— Work instruction —
Two lines in the data below mark the range: the one with "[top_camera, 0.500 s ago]" and the one with "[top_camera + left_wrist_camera". Return both, along with every line between them, exactly.

— Data excerpts —
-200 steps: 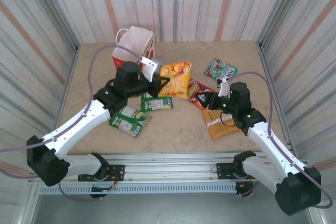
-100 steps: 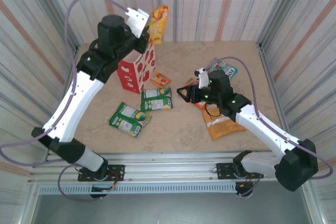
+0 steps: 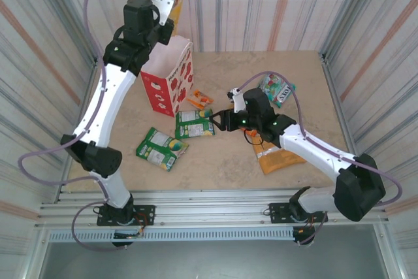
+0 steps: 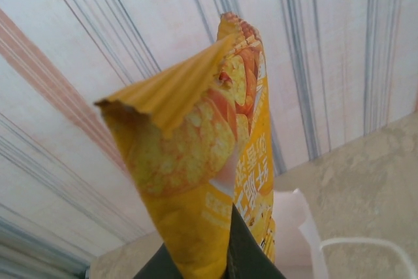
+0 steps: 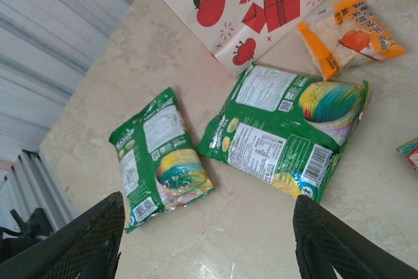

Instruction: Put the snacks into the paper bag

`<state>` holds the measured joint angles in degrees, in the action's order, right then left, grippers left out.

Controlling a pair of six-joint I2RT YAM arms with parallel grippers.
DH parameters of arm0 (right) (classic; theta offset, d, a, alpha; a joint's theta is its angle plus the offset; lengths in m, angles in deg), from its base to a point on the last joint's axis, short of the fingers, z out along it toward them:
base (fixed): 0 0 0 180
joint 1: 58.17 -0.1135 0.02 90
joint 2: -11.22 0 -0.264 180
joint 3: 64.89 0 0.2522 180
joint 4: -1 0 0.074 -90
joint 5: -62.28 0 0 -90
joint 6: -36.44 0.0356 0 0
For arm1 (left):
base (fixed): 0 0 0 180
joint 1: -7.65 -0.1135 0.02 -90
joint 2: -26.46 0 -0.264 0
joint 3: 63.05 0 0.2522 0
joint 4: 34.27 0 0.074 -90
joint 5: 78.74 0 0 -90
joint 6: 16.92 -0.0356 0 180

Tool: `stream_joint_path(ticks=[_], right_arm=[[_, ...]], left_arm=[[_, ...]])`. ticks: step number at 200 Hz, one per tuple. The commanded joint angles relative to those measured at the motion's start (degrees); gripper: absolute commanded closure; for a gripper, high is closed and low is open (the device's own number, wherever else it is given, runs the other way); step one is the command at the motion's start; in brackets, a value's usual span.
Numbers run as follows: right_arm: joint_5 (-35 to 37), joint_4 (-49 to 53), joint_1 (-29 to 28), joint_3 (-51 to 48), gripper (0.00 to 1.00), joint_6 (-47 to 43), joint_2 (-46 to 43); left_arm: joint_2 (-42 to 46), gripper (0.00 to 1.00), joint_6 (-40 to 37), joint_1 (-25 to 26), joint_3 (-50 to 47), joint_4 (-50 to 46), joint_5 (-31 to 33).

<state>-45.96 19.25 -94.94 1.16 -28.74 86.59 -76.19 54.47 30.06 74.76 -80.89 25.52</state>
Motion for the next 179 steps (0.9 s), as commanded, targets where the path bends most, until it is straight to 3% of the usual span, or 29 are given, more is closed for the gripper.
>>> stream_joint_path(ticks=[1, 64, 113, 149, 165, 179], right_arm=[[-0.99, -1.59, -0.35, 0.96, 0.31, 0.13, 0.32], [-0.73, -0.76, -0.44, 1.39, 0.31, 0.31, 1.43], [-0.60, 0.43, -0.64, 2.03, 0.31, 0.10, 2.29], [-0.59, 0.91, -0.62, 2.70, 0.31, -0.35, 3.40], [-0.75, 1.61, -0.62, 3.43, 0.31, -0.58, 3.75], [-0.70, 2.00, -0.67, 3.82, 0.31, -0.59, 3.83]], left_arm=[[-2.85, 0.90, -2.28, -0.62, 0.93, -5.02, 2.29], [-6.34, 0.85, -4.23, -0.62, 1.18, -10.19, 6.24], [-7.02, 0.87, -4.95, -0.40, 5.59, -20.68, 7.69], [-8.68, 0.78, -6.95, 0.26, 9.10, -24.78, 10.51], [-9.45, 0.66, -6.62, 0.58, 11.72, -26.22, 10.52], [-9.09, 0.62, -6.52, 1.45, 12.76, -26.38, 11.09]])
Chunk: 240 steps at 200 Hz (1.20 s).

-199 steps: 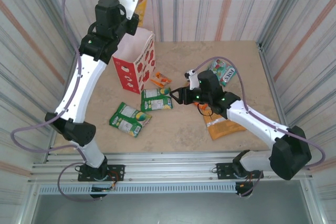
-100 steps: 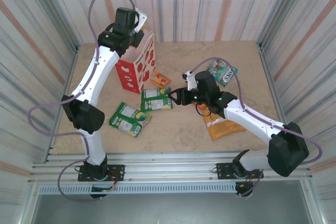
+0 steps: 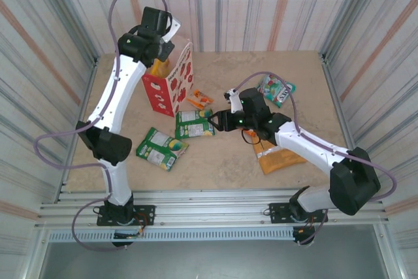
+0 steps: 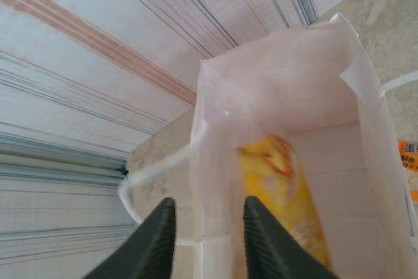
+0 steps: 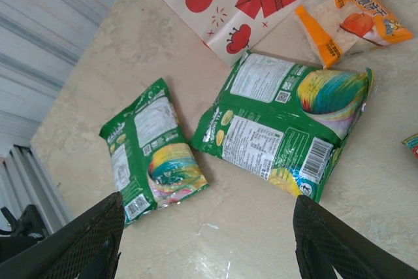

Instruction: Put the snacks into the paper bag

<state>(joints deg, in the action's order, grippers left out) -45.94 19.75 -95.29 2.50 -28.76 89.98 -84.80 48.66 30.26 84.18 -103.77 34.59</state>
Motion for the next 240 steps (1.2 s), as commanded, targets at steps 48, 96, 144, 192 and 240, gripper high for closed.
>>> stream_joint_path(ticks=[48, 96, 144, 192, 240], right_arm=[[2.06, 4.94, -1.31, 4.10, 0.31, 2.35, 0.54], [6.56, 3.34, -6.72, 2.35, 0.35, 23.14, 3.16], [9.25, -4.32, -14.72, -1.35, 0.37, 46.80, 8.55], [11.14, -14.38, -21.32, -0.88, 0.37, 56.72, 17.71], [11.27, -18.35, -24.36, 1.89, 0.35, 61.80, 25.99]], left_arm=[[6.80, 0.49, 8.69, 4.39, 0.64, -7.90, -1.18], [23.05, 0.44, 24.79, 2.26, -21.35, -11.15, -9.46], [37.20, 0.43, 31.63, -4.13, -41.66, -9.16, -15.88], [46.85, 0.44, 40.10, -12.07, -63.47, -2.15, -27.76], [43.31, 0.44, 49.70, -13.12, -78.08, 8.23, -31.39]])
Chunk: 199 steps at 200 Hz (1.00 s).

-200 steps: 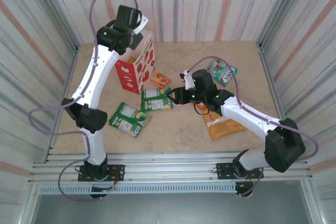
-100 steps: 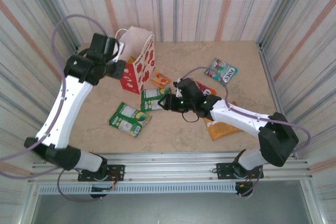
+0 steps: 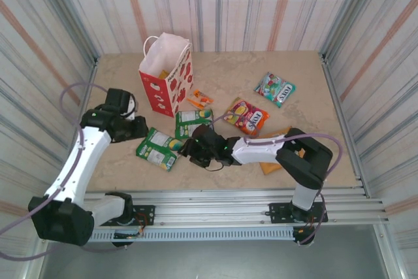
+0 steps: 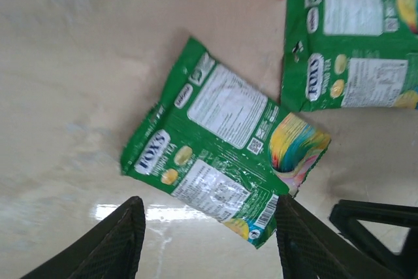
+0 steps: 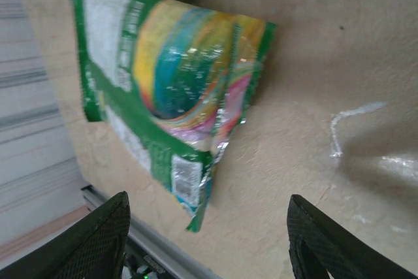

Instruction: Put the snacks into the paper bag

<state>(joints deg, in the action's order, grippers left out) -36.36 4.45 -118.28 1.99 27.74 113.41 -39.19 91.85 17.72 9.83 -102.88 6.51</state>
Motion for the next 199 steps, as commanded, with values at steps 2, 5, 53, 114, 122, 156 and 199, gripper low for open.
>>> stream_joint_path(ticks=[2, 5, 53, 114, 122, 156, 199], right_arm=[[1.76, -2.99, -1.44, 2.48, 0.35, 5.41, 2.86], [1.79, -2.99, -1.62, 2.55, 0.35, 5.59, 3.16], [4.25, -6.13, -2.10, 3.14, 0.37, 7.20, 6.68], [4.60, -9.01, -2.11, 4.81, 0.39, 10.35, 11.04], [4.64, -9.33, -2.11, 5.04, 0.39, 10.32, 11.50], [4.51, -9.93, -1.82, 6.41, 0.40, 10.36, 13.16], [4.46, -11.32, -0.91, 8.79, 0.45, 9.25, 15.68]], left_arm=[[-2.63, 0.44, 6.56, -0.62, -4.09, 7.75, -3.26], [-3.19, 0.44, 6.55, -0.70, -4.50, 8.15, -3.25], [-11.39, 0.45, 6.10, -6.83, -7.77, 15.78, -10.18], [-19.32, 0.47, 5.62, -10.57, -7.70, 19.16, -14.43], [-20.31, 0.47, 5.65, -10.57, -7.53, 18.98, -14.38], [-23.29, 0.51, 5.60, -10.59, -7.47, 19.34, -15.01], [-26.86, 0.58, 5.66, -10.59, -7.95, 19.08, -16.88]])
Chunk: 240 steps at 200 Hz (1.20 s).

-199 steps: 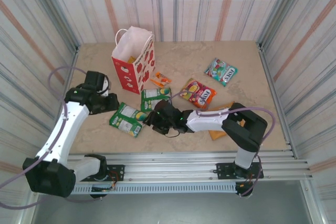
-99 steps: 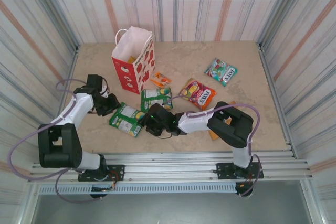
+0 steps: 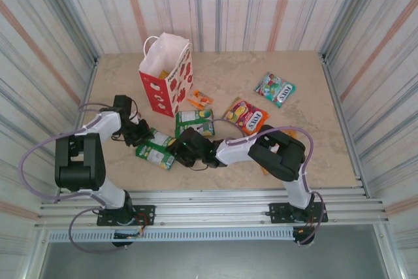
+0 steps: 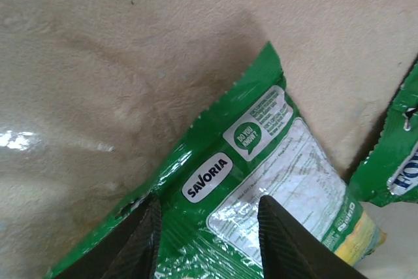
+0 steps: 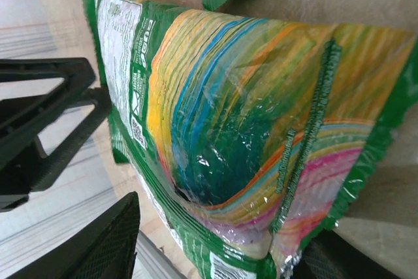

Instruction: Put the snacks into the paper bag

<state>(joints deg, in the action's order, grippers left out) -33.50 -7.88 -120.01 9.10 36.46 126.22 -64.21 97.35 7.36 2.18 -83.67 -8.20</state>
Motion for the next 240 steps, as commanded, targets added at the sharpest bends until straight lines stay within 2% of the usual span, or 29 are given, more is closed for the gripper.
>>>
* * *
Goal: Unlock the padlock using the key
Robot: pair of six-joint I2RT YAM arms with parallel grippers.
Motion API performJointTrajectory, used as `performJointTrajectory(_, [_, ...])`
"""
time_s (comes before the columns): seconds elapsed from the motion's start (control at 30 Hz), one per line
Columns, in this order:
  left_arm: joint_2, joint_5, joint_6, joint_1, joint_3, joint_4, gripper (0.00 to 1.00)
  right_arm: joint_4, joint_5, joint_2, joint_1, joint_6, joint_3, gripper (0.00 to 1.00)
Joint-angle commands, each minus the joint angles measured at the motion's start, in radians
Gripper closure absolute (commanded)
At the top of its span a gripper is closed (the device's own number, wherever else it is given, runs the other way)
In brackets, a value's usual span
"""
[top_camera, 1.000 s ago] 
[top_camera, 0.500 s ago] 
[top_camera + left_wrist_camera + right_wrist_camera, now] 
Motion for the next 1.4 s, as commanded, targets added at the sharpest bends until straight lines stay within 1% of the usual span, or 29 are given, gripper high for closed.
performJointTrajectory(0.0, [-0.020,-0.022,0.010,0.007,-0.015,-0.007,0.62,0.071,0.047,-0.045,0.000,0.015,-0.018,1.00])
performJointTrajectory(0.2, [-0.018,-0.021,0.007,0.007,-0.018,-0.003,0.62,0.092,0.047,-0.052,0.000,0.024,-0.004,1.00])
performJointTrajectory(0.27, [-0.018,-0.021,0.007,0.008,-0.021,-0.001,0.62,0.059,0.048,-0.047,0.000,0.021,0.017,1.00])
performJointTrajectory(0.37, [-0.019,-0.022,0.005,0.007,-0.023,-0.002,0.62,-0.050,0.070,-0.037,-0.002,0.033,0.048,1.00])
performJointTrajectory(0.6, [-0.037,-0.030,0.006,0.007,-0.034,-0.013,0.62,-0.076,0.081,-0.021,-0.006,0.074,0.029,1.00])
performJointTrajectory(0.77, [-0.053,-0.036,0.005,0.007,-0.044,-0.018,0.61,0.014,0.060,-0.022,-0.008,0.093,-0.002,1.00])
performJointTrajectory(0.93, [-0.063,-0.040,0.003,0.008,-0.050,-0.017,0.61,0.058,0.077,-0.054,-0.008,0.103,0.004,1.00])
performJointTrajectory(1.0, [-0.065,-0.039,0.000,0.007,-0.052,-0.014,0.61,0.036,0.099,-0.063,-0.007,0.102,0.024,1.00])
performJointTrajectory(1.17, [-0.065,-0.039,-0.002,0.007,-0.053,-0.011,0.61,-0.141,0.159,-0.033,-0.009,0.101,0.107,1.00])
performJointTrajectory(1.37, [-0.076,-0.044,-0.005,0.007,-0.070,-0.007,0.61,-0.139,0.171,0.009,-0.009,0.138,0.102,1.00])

— Solved exercise —
[top_camera, 0.500 s ago] 
[top_camera + left_wrist_camera + right_wrist_camera, now] 

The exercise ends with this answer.